Gefitinib in patients with malignant mesothelioma.

Title
Gefitinib in patients with malignant mesothelioma: a phase II study by the Cancer and Leukemia Group B.

Source
Clinical Cancer Research. 11(6):2300-4, 2005 Mar 15.

PURPOSE:

The Cancer and Leukemia Group B conducted a phase II study of gefitinib, an inhibitor of the epidermal growth factor receptor (EGFR) tyrosine kinase, in patients with previously untreated malignant mesothelioma.

EXPERIMENTAL DESIGN:

Eligible patients had unresectable pleural or peritoneal mesothelioma, measurable disease, no prior therapy, and performance status 0-1 by Cancer and Leukemia Group B criteria. Gefitinib (500 mg p.o.) was administered once a day for 21 days. Patients underwent restaging after every two cycles.
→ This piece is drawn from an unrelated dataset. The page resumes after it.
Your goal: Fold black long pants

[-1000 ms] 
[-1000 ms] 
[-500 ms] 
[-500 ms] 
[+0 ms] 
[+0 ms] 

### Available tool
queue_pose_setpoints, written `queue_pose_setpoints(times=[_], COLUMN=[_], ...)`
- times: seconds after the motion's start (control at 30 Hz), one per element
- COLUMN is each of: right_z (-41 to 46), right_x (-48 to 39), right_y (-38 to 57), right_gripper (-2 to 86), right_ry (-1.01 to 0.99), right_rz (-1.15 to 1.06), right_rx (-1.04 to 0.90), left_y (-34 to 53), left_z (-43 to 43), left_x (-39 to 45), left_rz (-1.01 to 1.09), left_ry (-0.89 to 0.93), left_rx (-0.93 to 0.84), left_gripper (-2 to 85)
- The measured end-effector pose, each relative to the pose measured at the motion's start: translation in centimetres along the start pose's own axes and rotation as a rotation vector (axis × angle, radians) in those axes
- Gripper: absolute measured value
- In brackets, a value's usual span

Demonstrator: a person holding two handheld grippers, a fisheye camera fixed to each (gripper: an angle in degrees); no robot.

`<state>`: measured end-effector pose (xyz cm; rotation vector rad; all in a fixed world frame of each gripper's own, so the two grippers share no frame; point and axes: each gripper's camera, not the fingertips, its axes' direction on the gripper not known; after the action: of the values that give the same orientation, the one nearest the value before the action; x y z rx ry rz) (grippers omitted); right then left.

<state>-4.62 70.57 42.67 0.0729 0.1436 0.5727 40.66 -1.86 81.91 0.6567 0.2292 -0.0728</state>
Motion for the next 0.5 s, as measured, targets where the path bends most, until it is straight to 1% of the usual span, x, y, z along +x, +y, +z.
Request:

Therapy was continued until disease progression or unacceptable toxicity.

RESULTS:

The most common grade 3 toxicities were diarrhea (16%) and nausea (12%). Of 43 patients enrolled, 1 patient (2%) had a complete response, 1 patient (2%) had a partial response, 21 (49%) had stable disease lasting two to eight cycles, 15 (35%) had progressive disease, and 5 (12%) had early deaths. One-year survival was 32%. Median survival and failure-free survival were 6.8% and 2.6 months, respectively. The 3-month failure-free survival was 40%. EGFR expression score by immunohistochemistry done in 28 patients was categorized as low or high expression: 97% had EGFR overexpression. The median and 3-month failure-free survival were 3.6 months and 40% for those patients with low EGFR expression compared with 8.1 and 40% for those with high EGFR expression.

CONCLUSIONS:

Although 97% of patients with mesothelioma had EGFR overexpression, gefitinib was not active in malignant mesothelioma. EGFR expression does not correlate with failure-free survival.